The novel takes place in Ireland and Joyce is Moataz’s favourite writer. I think Moataz identifies himself with the myth of the lost Jew embodied in Leopold Bloom who searches for a home and acceptance. But also Bloom is in love with Molly who is not faithful to him, just like Moataz who is in love with Siham who married, ignoring his love, leaving him to suffer. Moataz also roams Dublin like Bloom, searching for experience and the meaning of life. I try to discuss the Jewish dilemma of seeking a home in the same way I did with the character of Luke in my novella Saint Theresa
 
Do you anticipate that because of the cultural differences, some Western readers may relate differently than an Egyptian reader to Moataz’s tribulations? For example, to the way Moataz was overly spoiled by his mother or how he expects people to help and share the way they do in Egypt?

I think we have common ethical codes. The Western readers will sympathize with Moataz because he is sensitive and they realize the rationale behind his reactions. What Moataz is looking for is companionship and sympathy.

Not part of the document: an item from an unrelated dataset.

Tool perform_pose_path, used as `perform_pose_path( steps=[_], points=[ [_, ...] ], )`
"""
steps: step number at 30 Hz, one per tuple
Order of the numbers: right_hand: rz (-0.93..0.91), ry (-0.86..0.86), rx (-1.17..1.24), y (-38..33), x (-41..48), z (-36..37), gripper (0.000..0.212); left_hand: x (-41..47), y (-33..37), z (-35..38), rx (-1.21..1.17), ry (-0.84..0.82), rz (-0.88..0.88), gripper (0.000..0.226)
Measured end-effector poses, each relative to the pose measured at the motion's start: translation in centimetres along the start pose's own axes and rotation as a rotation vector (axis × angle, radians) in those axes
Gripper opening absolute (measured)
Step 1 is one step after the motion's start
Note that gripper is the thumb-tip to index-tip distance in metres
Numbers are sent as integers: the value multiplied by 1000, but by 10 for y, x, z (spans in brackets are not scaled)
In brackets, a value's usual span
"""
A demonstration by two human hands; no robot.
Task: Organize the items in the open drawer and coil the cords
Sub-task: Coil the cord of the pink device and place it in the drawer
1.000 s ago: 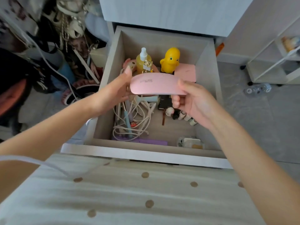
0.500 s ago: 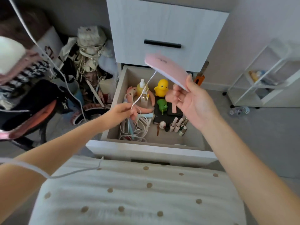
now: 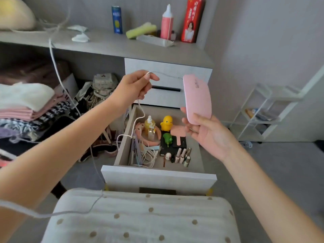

Moataz was not spoiled by his mother. She treated him differently because she realizes he is not an ordinary child and man, and she wants him to be successful. She is not always kind to him and even gets aggressive with him during his depressions. But at the same time, she wants to protect him from other people who will accuse him of madness.
 
How does the experience in Dublin change Moataz, if at all?

It changed him on many levels―physical, psychological , and spiritual. At the same time it brought out all his fears and madness.